El sargento James, experto en desarmar bombas, conjuga la doble condición de ser un misterio y un peligro para todo el mundo. Resistido de entrada por su comportamiento desaprensivo y en apariencia irresponsable en el desempeño de su trabajo, consigue brevemente el aprecio de sus compañeros cuando vuelven de una misión que ha resultado particularmente riesgosa. Bigelow filma en esa ocasión a tres hombres borrachos y hastiados, que se golpean y se aman al mismo tiempo en una especie de danza demente cuya melancólica vitalidad parece alzarse como un conjuro contra el terror del mundo circundante. No por casualidad, los tres protagonistas hablan en algún momento de la noche de sus relaciones familiares, lejanos fantasmas que esa repentina calidez humana les trae provisoriamente de vuelta. Pero James es un paria: hay que ver el desconcierto de ese hombre cuando se mete en una casa buscando a los que cree son los asesinos de un niño, único ser en Irak con el que ha entablado algo parecido a una relación de cariño. El dueño de casa lo invita a tomar asiento y le ofrece algo para tomar. James duda ante el tremendo televisor encendido, la música de fondo, la mesa dispuesta. El olvidado calor que emana de un hogar burgués lo golpea. Enseguida, aparece una mujer y entre gritos empieza a pegarle con una cacerola: el sargento se vuelve débil, se asusta, no sabe qué hacer, como si toda la escena se le antojara de una incongruencia mayúscula, indescifrable. Más tarde, de regreso en los Estados Unidos, un plano desolador lo muestra en un supermercado, parado casi en estado catatónico delante de una variedad inconmensurable de marcas de cereal. Como si una porción del universo se le hubiera revelado irremediablemente ajena, un diagrama extraterrestre cuya extrañeza corriera pareja con su capacidad para anularlo, para dejarlo estupefacto, el sargento descubre que solo tiene para sí mismo el miedo, la adrenalina, aquello que le devuelve su capacidad para reconocerse un hombre entre los hombres. En definitiva, James es un enfermo irrecuperable, un adicto a las drogas duras con síndrome de abstinencia.

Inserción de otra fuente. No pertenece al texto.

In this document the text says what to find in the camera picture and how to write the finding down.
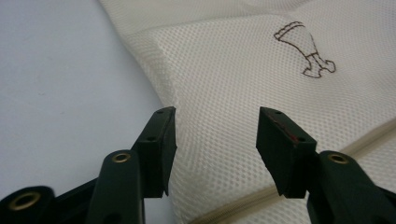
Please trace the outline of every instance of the textured mesh fabric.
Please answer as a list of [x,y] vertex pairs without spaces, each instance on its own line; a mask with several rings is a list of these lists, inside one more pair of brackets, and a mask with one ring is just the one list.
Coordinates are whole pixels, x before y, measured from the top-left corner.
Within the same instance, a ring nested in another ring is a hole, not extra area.
[[[273,185],[255,148],[260,106],[288,114],[318,151],[396,118],[393,1],[101,1],[163,104],[177,108],[180,223]],[[269,223],[303,223],[303,205],[276,204],[285,212]]]
[[[383,142],[375,151],[358,160],[361,168],[381,188],[396,192],[396,138]],[[282,200],[280,203],[240,218],[235,224],[298,223],[308,224],[306,200]]]

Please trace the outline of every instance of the screw hole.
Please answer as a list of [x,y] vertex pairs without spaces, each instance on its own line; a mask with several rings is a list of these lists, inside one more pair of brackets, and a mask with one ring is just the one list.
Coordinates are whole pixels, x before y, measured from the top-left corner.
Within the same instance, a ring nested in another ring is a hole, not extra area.
[[40,194],[35,191],[26,192],[18,197],[16,197],[8,205],[8,208],[12,211],[20,211],[34,205],[40,199]]
[[118,223],[121,223],[121,220],[122,220],[122,217],[120,214],[113,213],[113,214],[107,215],[103,219],[103,224],[118,224]]
[[131,155],[128,153],[119,153],[115,155],[111,160],[114,162],[125,162],[128,161],[131,158]]
[[342,155],[338,155],[338,154],[331,154],[331,155],[329,155],[329,159],[330,159],[331,161],[334,161],[334,162],[337,162],[337,163],[340,163],[340,164],[347,164],[347,163],[349,163],[349,161],[347,160],[347,158],[345,158],[345,157],[342,156]]

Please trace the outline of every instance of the gray table surface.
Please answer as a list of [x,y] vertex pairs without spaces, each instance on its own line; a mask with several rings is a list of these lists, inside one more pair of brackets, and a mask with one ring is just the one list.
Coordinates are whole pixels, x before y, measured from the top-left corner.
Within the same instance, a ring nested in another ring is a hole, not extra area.
[[[0,1],[0,198],[98,176],[162,105],[96,0]],[[175,223],[146,200],[147,223]]]

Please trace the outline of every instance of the cartoon drawing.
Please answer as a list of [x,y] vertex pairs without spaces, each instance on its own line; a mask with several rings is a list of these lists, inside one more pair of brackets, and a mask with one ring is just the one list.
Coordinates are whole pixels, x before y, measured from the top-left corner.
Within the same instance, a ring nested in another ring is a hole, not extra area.
[[320,58],[314,38],[300,21],[294,21],[274,34],[276,40],[297,48],[309,62],[303,74],[308,77],[321,77],[323,70],[335,72],[335,64]]

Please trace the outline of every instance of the black line drawing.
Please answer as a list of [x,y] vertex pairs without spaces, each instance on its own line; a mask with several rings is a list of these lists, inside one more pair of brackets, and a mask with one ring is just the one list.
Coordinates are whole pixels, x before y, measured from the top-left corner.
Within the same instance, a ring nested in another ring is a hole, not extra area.
[[330,73],[335,72],[335,63],[320,58],[314,38],[309,34],[302,22],[294,21],[274,34],[274,38],[280,42],[286,43],[297,48],[309,62],[303,74],[308,77],[319,78],[323,70]]

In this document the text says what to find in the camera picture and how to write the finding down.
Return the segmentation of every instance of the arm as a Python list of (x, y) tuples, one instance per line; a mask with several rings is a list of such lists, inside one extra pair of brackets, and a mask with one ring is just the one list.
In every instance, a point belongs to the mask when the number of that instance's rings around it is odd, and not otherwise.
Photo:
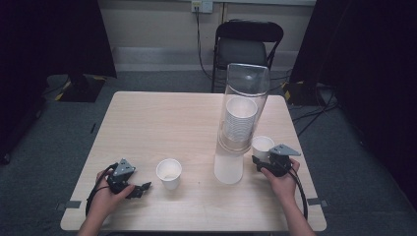
[[(102, 172), (103, 171), (97, 174), (96, 180), (98, 180)], [(91, 206), (89, 207), (89, 214), (80, 227), (78, 233), (79, 236), (97, 235), (105, 218), (135, 189), (134, 185), (129, 185), (129, 187), (125, 188), (122, 192), (115, 195), (107, 187), (108, 184), (105, 181), (105, 178), (103, 178), (97, 187), (97, 189), (100, 190), (98, 190), (92, 199)]]
[[(294, 159), (291, 159), (291, 162), (293, 169), (298, 171), (300, 163)], [(282, 204), (290, 234), (293, 236), (316, 235), (295, 202), (294, 195), (296, 186), (292, 177), (289, 174), (282, 177), (275, 177), (265, 168), (262, 168), (261, 171), (268, 178), (273, 192)]]

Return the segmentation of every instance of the clear plastic cylinder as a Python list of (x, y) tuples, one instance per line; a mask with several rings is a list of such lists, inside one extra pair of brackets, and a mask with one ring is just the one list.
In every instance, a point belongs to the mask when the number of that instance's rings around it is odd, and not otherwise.
[(223, 98), (214, 175), (222, 183), (237, 183), (243, 176), (243, 155), (267, 102), (269, 69), (246, 64), (229, 64)]

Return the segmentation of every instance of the white wall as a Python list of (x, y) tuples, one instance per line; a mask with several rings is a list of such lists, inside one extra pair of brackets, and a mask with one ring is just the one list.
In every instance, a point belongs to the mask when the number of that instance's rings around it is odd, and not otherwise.
[[(99, 4), (112, 47), (145, 48), (147, 51), (152, 48), (153, 52), (155, 49), (166, 49), (197, 55), (197, 20), (195, 14), (191, 13), (190, 2), (99, 0)], [(200, 14), (205, 64), (209, 64), (212, 58), (214, 35), (221, 23), (222, 6), (222, 3), (213, 3), (212, 14)], [(277, 57), (280, 54), (281, 58), (289, 56), (286, 62), (281, 60), (281, 63), (291, 66), (310, 21), (313, 6), (239, 3), (227, 3), (225, 6), (226, 20), (251, 19), (279, 24), (284, 30), (284, 38), (277, 48)]]

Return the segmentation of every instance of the chair backrest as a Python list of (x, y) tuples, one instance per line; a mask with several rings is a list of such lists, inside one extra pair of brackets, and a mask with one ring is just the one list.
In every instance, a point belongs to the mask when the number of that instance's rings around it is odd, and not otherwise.
[(250, 20), (230, 20), (221, 24), (215, 32), (216, 41), (220, 37), (240, 40), (280, 43), (284, 35), (282, 27), (276, 23)]

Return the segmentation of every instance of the electrical outlet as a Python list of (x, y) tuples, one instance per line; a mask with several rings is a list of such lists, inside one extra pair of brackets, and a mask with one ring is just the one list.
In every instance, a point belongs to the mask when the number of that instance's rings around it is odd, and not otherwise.
[(202, 11), (203, 11), (202, 1), (191, 1), (191, 12), (202, 12)]
[(203, 13), (212, 13), (212, 2), (203, 1), (202, 2)]

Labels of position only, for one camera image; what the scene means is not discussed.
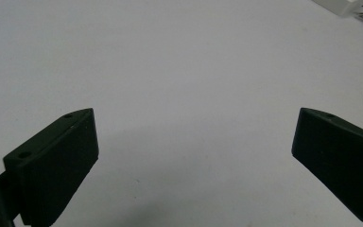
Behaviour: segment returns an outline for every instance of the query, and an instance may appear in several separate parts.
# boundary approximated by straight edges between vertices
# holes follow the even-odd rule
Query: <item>black plastic part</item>
[[[293,156],[363,221],[363,130],[329,113],[302,108]]]
[[[51,226],[98,159],[93,109],[66,114],[4,158],[0,227]]]

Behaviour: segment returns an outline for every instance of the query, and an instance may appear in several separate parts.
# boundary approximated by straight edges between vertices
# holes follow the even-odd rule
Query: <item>tabletop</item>
[[[363,128],[362,22],[310,0],[0,0],[0,173],[95,110],[99,160],[55,227],[363,226],[292,157],[301,107]]]

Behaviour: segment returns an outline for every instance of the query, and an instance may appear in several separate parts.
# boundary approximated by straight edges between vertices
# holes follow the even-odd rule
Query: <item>white table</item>
[[[363,128],[354,18],[309,0],[0,1],[0,173],[87,107],[99,160],[55,227],[363,226],[290,151],[301,107]]]

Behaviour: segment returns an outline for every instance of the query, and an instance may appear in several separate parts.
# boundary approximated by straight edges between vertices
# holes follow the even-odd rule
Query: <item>white plastic device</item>
[[[363,21],[363,0],[313,0],[338,16],[354,15]]]

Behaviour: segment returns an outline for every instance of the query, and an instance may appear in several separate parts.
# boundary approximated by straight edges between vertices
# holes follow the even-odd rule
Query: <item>screw hole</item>
[[[21,159],[25,159],[26,157],[28,157],[30,155],[31,155],[31,152],[26,151],[26,152],[20,153],[18,157]]]

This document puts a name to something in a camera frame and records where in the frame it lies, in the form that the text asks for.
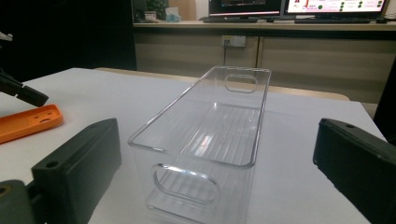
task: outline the container handle cutout
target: container handle cutout
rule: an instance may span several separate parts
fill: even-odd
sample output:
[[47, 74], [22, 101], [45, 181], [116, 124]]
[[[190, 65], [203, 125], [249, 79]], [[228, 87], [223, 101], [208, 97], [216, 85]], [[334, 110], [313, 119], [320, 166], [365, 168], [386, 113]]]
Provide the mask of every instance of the container handle cutout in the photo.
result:
[[158, 163], [152, 167], [154, 184], [164, 194], [193, 203], [212, 204], [219, 186], [207, 175]]
[[257, 79], [250, 75], [230, 74], [225, 78], [225, 88], [228, 91], [253, 93], [257, 90]]

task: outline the desk
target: desk
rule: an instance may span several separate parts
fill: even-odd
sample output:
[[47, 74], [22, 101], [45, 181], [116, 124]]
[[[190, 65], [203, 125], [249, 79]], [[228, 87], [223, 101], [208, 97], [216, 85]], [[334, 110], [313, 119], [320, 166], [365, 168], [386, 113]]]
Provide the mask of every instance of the desk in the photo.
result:
[[326, 39], [396, 40], [396, 22], [387, 24], [294, 24], [294, 21], [203, 23], [202, 21], [134, 23], [135, 33], [249, 35]]
[[[246, 46], [224, 53], [222, 35], [246, 35]], [[271, 69], [277, 86], [377, 104], [396, 54], [396, 22], [137, 23], [134, 40], [139, 71], [200, 77], [225, 61]]]
[[[30, 168], [80, 130], [117, 118], [122, 166], [90, 223], [172, 223], [143, 205], [134, 154], [127, 139], [191, 83], [70, 69], [26, 82], [46, 93], [64, 124], [0, 145], [0, 180], [32, 181]], [[33, 108], [0, 94], [0, 116]], [[368, 223], [312, 162], [321, 118], [339, 119], [382, 137], [360, 103], [269, 92], [247, 223]]]

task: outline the screw hole
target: screw hole
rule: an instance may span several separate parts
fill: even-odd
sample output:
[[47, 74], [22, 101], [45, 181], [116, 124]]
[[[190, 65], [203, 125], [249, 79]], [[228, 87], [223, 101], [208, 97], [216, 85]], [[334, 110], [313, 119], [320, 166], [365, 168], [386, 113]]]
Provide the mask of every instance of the screw hole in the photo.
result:
[[40, 121], [40, 123], [44, 123], [44, 122], [47, 122], [47, 121], [50, 121], [50, 119], [43, 119], [43, 120]]
[[53, 167], [56, 167], [58, 164], [59, 164], [59, 162], [57, 162], [57, 161], [51, 161], [51, 162], [47, 163], [46, 167], [53, 168]]
[[8, 194], [10, 191], [11, 191], [11, 186], [9, 185], [0, 186], [0, 197]]

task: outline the black bracket
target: black bracket
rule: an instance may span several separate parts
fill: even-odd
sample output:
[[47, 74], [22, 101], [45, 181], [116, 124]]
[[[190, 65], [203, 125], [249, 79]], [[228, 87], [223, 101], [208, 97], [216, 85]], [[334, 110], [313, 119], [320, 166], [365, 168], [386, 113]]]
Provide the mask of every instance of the black bracket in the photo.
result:
[[394, 145], [354, 125], [322, 119], [313, 160], [371, 223], [396, 223]]
[[16, 96], [18, 99], [35, 106], [42, 106], [49, 99], [46, 94], [23, 85], [0, 68], [0, 92], [1, 91], [10, 96]]
[[116, 119], [94, 123], [32, 168], [0, 182], [0, 223], [86, 224], [121, 165]]

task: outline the cable
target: cable
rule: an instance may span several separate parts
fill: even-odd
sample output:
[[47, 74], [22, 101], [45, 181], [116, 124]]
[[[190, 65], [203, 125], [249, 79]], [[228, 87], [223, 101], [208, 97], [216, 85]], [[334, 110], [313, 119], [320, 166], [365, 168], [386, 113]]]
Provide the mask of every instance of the cable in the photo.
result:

La cámara de la directora se pega a los cuerpos, los sigue sin descanso, es como una mosca, un picor que nos recuerda a los espectadores, una y otra vez, su carácter material (y también el nuestro), su condición irreductible de bichos arrojados a la mugre y al desamparo. En ese escenario hostil de polvo y de calor, sin embargo, como si algo se activara dentro suyo, el sargento James aúlla en cada oportunidad en la que debe calzarse el traje que lo protege de las esquirlas, su sonrisa resplandece ante la perspectiva de encontrar una bomba sobre la que abalanzarse para estudiar y desmenuzar los meandros de su sistema, su amasijo innoble de cables. Es que el terror lo acicatea, es como si prácticamente le hablara al oído como solían hacer los daimons, esos demonios tan comunes entre los griegos antiguos. En medio de dos poderosas fuerzas en pugna, el instinto de vida y el tánatos, Bigelow ha decidido exponer el resplandor insondable de una tercera fuerza (con menos prensa que las otras) que sus películas anteriores no dejaban de insinuar pero que acaso no terminaban de delinear del todo. Pero resulta que ese impulso feroz es un misterio, no cabe en ningún discurso bienpensante, no se deja denominar como no sea con el mote de locura. Que el más eficaz de los soldados norteamericanos destacados en Irak esté poseído en su película por ese espíritu insensato podría ser una muestra nada desdeñable de la secreta sofisticación de Bigelow como cineasta.